Let’s say we are looking at making changes to our e-commerce site, and we want to add product banners to add to the main site, where clicking on it will bring you to a specific product page. Our marketing team has designed two banners with different calls to action, and we are evaluating which banner is performing better.
When looking at the data, we find that for Banner A, 10 people clicked on the banner and 2 people bought the product. For Banner B, 3 people clicked on it and 1 person bought the product.
If we only look at the conversion rate of the banner, it appears that Banner B is more successful than Banner A, as a 33% conversion rate is better than 20%. But, as I’m sure you’d have realised, Banner B led to less sales than Banner A.
Normally, conversion rate is usually a useful metric for evaluating success of product banners and site improvements. However, in this case, it’s obvious than Banner A is more successful in terms of actually driving sales. What does this mean? Maybe you might have identified the wrong metric for evaluating success of the banner. Maybe the metric is right for the objective, but the objective was misidentified, pigeon-holing you into a narrow metric.
It’s common to make these types of mistakes, and you shouldn’t be afraid of them. That is why, yet again: test, learn, iterate. The lesson to take away here is, when testing and learning, be aware of the bigger picture, so you will realise when you are making a mistake and can learn from it.
When analysing data, bias is a big problem that can affect the reliability of your results. Bias typically manifests when you are inclined towards a certain hypothesis or solution, perhaps one that you’ve had familiarity with before. In that case, you only look at the data that confirms your theory, and ignores those that may contradict it. This is commonly known as confirmation bias. Obviously, this can lead to poor data analysis, and the implementation of solutions that will not work.
The challenge of dealing with bias is that it is very hard to spot, and can plague even the most experienced of analysts. It becomes especially pernicious when the experienced director of your company, who has maybe spent 15 years working in this field, has a very strong belief that a certain approach is the best way forward, when perhaps times have changed and that approach is no longer as optimal. Because of their experience, it is easy to buy their conviction as pearls of wisdom. Often, it is the work of bias.
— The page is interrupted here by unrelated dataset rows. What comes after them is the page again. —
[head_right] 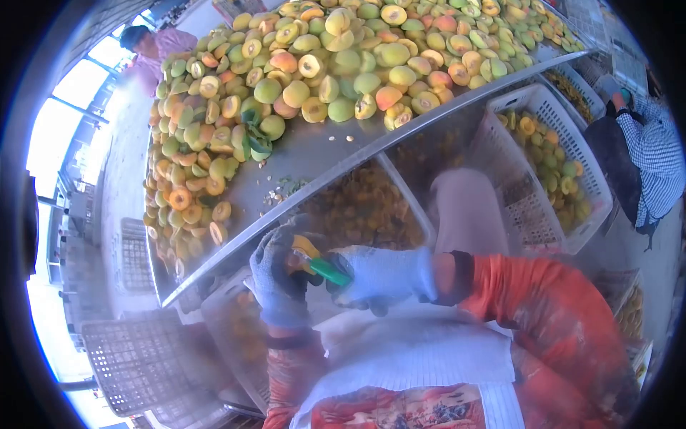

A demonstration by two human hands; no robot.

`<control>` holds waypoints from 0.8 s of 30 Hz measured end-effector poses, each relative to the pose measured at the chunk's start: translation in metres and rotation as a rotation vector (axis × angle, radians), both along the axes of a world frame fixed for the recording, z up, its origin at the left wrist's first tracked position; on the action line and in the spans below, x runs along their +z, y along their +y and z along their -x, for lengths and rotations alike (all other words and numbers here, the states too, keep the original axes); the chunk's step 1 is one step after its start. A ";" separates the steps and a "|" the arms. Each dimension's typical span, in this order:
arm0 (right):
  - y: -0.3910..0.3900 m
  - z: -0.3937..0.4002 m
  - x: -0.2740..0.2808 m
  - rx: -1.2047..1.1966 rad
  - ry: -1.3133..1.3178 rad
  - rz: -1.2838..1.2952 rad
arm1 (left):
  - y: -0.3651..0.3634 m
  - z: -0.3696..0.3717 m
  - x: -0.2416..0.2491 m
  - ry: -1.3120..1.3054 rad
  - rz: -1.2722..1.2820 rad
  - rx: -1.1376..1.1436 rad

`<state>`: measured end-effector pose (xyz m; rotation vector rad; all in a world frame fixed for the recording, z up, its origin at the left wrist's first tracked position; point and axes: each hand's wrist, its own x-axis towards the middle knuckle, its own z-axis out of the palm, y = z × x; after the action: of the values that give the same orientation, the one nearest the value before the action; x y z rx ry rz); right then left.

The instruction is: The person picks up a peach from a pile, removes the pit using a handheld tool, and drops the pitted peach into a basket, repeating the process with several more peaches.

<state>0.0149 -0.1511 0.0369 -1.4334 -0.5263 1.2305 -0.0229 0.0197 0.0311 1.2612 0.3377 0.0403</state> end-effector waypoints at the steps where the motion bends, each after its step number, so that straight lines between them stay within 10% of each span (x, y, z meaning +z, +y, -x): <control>1: 0.001 -0.002 0.001 -0.004 0.004 -0.004 | -0.001 -0.001 -0.003 0.004 -0.004 -0.004; 7: 0.006 -0.001 -0.019 -0.036 0.341 -0.178 | -0.016 -0.013 -0.005 -0.128 0.044 0.234; 13: 0.004 -0.004 -0.038 -0.210 -0.458 -0.089 | -0.015 -0.028 -0.007 0.043 -0.152 0.148; 15: -0.001 -0.011 -0.032 -0.078 0.350 -0.163 | -0.015 -0.033 -0.002 0.064 -0.068 0.044; 20: -0.005 -0.018 -0.020 -0.131 0.116 -0.088 | -0.012 -0.053 0.005 0.188 -0.385 -0.156; 22: -0.008 -0.018 -0.027 -0.165 0.489 -0.310 | -0.012 -0.062 0.006 0.225 -0.388 -0.184; 24: 0.000 -0.015 -0.047 -0.194 0.453 -0.440 | -0.004 -0.076 -0.007 -0.407 -0.744 -0.437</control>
<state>0.0296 -0.1514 -0.0102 -0.7837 -0.3092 1.1484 0.0526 0.0161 0.0242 1.9932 -0.3488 0.0498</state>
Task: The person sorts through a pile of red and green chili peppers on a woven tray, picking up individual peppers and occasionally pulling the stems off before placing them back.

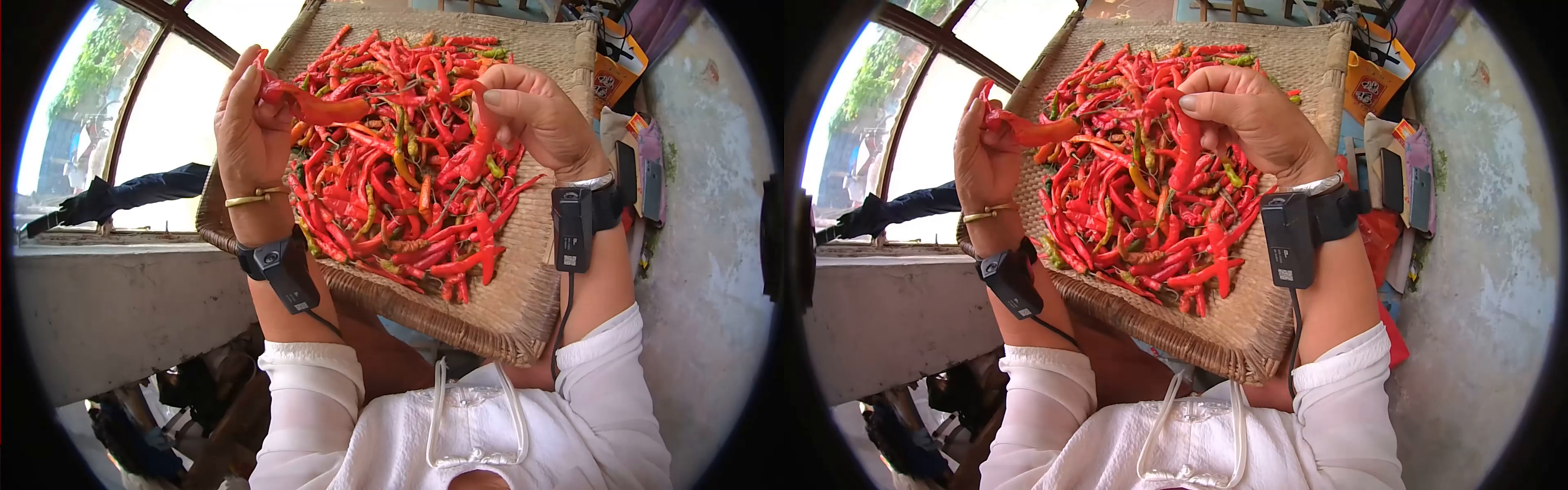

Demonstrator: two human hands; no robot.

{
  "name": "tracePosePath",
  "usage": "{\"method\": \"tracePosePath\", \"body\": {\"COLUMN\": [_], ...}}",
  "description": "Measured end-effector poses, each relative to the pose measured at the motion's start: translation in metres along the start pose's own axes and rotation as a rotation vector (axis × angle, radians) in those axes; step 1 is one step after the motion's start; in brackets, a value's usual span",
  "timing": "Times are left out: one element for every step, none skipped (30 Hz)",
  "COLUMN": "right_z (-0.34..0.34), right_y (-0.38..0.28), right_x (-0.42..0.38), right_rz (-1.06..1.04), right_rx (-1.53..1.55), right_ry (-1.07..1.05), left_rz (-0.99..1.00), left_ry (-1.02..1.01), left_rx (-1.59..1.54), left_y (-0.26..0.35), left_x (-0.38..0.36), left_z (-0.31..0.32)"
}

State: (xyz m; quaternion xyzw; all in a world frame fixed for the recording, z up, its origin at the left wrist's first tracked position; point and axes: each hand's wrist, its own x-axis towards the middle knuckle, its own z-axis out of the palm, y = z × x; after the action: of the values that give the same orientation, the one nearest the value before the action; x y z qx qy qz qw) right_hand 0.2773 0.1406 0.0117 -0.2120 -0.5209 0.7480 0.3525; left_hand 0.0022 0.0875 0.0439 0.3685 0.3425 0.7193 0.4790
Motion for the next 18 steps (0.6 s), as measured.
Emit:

It is important to ensure that you, as well as your team, try your collective best to stay neutral and objective, and not favour your own ideas over somebody else’s. Rely on what the data can prove, rather than on hunches or experience.
This is especially important when gathering data directly from consumers. If you’re biased towards a certain solution, you may have the tendency to couch your questions in a leading way that would give you the data that you need to prove your case. Ensure your data collection processes are such that there is a clear protocol of remaining unbiased and asking open-ended questions.
As far as your influence allows, try to implement a team culture that is data driven. If everyone is on board with remaining neutral, the inadvertent biases of several team members can be addressed by other team members who are more neutral.
Analysing consumer data is only meaningful if you know what you want to get out of it. Identify the objectives that are best for your business. De-prioritise other concerns.
Make sure that your analysis is targeting the metrics that will meet your objectives. This comes from asking the right questions with the big picture in mind.
Ensure your data from consumers will enable you to answer your questions and provide enough insights to come up with meaningful solutions. This comes from looking at both quantitative and qualitative sources, with the mindset of trying to understand what the consumer is telling you through the data.